§ **Problem description**: Each entry is to be reproduced verbatim, and images are to be omitted.

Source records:
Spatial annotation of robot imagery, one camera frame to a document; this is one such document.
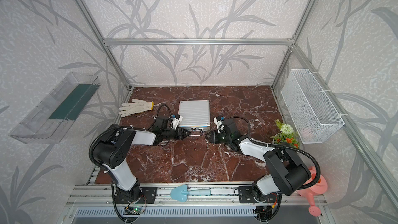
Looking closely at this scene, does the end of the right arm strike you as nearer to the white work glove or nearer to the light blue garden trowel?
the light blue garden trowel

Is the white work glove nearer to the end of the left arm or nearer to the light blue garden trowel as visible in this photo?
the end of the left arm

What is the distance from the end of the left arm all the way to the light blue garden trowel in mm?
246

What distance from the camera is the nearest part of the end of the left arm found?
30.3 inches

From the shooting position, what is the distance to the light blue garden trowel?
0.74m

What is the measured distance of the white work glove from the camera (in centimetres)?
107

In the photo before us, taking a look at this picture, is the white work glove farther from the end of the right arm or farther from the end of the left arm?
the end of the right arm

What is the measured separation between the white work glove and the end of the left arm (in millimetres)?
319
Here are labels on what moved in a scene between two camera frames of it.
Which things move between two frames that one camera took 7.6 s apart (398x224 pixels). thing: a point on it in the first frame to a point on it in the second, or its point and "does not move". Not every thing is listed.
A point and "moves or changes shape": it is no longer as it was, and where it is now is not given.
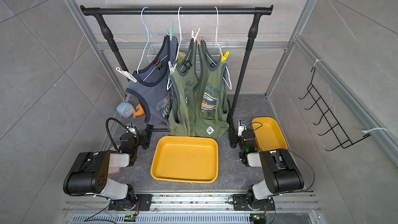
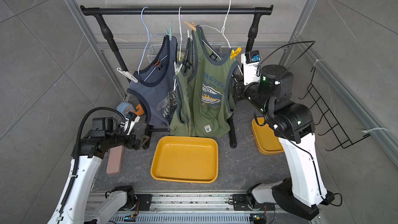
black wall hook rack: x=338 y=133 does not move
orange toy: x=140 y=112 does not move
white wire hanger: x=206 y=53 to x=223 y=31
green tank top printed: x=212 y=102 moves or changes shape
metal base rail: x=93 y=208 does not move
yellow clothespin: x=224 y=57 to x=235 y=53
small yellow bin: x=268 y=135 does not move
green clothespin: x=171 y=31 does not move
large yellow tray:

§ **Answer to the exercise**:
Spatial annotation of robot imagery, one camera frame to a document; this is one such document.
Looking closely at this scene, does the end of the right arm strike you as nearer to the white work glove or nearer to the light blue garden trowel?
the light blue garden trowel

Is the white work glove nearer to the end of the left arm or nearer to the light blue garden trowel as visible in this photo?
the end of the left arm

What is the distance from the end of the left arm all the way to the light blue garden trowel in mm?
246

What distance from the camera is the nearest part of the end of the left arm found?
30.3 inches

From the shooting position, what is the distance to the light blue garden trowel?
0.74m

What is the measured distance of the white work glove from the camera (in centimetres)?
107

In the photo before us, taking a look at this picture, is the white work glove farther from the end of the right arm or farther from the end of the left arm?
the end of the right arm

What is the measured separation between the white work glove and the end of the left arm (in millimetres)?
319
Here are labels on what moved in a scene between two camera frames of it.
Which things move between two frames that one camera took 7.6 s apart (398x224 pixels). thing: a point on it in the first frame to a point on it in the second, or its point and "does not move". Not every thing is listed.
A point and "moves or changes shape": it is no longer as it was, and where it is now is not given.
black wall hook rack: x=338 y=133 does not move
orange toy: x=140 y=112 does not move
white wire hanger: x=206 y=53 to x=223 y=31
green tank top printed: x=212 y=102 moves or changes shape
metal base rail: x=93 y=208 does not move
yellow clothespin: x=224 y=57 to x=235 y=53
small yellow bin: x=268 y=135 does not move
green clothespin: x=171 y=31 does not move
large yellow tray:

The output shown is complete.